## REQUIRED WORK
What are the lines of the listing below, word for word, from the first down to the one that contains "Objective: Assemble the"?
*** SUPPLIED DATA Section Begins ***
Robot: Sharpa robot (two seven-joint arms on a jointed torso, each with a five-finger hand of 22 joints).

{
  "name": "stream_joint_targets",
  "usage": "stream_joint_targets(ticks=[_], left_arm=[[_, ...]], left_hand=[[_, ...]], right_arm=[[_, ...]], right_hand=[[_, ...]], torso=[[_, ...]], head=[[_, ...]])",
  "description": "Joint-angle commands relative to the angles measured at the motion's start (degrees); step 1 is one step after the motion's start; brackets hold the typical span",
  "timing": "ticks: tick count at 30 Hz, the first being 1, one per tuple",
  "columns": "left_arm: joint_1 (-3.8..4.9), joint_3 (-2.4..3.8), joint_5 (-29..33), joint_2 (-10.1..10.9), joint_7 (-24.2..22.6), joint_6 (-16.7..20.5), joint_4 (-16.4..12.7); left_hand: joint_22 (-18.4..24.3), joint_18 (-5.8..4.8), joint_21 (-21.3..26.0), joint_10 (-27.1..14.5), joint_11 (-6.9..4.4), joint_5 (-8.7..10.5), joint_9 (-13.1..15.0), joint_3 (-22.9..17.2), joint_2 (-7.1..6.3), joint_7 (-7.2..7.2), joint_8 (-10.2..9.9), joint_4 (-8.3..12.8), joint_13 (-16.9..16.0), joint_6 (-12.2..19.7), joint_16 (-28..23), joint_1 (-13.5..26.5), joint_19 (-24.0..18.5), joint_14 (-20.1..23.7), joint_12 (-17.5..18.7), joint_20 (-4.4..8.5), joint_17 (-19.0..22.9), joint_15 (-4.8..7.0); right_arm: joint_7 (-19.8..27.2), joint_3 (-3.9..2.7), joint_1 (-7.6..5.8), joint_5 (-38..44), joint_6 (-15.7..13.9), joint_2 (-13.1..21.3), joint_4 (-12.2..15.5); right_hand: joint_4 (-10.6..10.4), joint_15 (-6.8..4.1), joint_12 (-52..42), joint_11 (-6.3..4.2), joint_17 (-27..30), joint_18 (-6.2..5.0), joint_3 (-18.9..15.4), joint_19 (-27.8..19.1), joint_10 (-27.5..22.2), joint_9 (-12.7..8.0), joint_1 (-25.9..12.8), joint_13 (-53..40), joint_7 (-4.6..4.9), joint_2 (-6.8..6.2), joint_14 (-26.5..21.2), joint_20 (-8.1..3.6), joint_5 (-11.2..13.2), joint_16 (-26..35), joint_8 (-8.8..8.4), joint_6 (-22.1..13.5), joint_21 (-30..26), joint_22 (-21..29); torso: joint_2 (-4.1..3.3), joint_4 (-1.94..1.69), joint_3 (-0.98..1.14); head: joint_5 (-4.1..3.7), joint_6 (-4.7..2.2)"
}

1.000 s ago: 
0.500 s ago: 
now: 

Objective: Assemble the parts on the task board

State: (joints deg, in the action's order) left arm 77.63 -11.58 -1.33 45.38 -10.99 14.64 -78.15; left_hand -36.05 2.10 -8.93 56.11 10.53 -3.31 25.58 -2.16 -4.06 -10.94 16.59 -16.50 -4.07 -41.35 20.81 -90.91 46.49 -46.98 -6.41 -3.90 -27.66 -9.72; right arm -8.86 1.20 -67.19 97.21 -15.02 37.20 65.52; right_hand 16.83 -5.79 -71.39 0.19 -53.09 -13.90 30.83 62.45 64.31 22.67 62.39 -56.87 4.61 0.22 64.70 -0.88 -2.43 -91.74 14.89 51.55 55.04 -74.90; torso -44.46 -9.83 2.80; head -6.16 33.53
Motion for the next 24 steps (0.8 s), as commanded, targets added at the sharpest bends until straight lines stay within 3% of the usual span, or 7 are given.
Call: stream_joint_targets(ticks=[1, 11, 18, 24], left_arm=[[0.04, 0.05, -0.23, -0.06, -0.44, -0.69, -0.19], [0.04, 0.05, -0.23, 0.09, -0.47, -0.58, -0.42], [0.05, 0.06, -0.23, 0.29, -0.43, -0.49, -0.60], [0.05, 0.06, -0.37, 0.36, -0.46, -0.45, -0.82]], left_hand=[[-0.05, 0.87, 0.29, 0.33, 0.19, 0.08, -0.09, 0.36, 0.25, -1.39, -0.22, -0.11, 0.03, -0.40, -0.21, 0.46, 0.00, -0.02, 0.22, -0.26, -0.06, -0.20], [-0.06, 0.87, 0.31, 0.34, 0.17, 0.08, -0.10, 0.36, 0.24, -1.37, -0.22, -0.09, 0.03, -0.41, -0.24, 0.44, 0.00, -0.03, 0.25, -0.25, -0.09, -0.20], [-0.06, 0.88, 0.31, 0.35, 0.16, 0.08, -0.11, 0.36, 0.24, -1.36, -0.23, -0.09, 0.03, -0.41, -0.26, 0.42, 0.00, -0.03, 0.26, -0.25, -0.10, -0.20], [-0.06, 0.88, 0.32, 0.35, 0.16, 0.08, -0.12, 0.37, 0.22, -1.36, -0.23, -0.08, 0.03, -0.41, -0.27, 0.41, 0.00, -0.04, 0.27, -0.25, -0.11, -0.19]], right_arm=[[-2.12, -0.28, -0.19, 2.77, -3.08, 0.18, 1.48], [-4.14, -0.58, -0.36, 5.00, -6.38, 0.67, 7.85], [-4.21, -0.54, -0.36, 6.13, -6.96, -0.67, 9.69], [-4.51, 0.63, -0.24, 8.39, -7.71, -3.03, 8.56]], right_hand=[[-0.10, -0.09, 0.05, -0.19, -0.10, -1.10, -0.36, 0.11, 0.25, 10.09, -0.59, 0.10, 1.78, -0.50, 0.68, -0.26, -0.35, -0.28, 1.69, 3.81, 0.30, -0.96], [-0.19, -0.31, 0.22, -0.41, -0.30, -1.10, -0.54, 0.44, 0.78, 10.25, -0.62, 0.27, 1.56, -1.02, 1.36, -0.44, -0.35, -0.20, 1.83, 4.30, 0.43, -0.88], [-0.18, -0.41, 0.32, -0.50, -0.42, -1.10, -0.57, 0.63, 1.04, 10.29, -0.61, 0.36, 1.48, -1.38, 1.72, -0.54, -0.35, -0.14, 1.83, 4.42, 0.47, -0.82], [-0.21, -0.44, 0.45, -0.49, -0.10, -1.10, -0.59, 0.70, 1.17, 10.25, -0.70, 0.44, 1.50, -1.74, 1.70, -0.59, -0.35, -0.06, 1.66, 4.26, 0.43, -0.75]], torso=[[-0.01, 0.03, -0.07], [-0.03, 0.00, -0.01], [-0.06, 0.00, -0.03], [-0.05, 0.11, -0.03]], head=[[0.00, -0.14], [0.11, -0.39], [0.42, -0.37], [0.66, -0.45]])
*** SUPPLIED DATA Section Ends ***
## SOLUTION FOR THIS EXERCISE
Robot: Sharpa robot (two seven-joint arms on a jointed torso, each with a five-finger hand of 22 joints).

{
  "name": "stream_joint_targets",
  "usage": "stream_joint_targets(ticks=[_], left_arm=[[_, ...]], left_hand=[[_, ...]], right_arm=[[_, ...]], right_hand=[[_, ...]], torso=[[_, ...]], head=[[_, ...]])",
  "description": "Joint-angle commands relative to the angles measured at the motion's start (degrees); step 1 is one step after the motion's start; brackets hold the typical span",
  "timing": "ticks: tick count at 30 Hz, the first being 1, one per tuple",
  "columns": "left_arm: joint_1 (-3.8..4.9), joint_3 (-2.4..3.8), joint_5 (-29..33), joint_2 (-10.1..10.9), joint_7 (-24.2..22.6), joint_6 (-16.7..20.5), joint_4 (-16.4..12.7); left_hand: joint_22 (-18.4..24.3), joint_18 (-5.8..4.8), joint_21 (-21.3..26.0), joint_10 (-27.1..14.5), joint_11 (-6.9..4.4), joint_5 (-8.7..10.5), joint_9 (-13.1..15.0), joint_3 (-22.9..17.2), joint_2 (-7.1..6.3), joint_7 (-7.2..7.2), joint_8 (-10.2..9.9), joint_4 (-8.3..12.8), joint_13 (-16.9..16.0), joint_6 (-12.2..19.7), joint_16 (-28..23), joint_1 (-13.5..26.5), joint_19 (-24.0..18.5), joint_14 (-20.1..23.7), joint_12 (-17.5..18.7), joint_20 (-4.4..8.5), joint_17 (-19.0..22.9), joint_15 (-4.8..7.0); right_arm: joint_7 (-19.8..27.2), joint_3 (-3.9..2.7), joint_1 (-7.6..5.8), joint_5 (-38..44), joint_6 (-15.7..13.9), joint_2 (-13.1..21.3), joint_4 (-12.2..15.5); right_hand: joint_4 (-10.6..10.4), joint_15 (-6.8..4.1), joint_12 (-52..42), joint_11 (-6.3..4.2), joint_17 (-27..30), joint_18 (-6.2..5.0), joint_3 (-18.9..15.4), joint_19 (-27.8..19.1), joint_10 (-27.5..22.2), joint_9 (-12.7..8.0), joint_1 (-25.9..12.8), joint_13 (-53..40), joint_7 (-4.6..4.9), joint_2 (-6.8..6.2), joint_14 (-26.5..21.2), joint_20 (-8.1..3.6), joint_5 (-11.2..13.2), joint_16 (-26..35), joint_8 (-8.8..8.4), joint_6 (-22.1..13.5), joint_21 (-30..26), joint_22 (-21..29); torso: joint_2 (-4.1..3.3), joint_4 (-1.94..1.69), joint_3 (-0.98..1.14); head: joint_5 (-4.1..3.7), joint_6 (-4.7..2.2)"
}

1.000 s ago: 
0.500 s ago: 
now: 

Objective: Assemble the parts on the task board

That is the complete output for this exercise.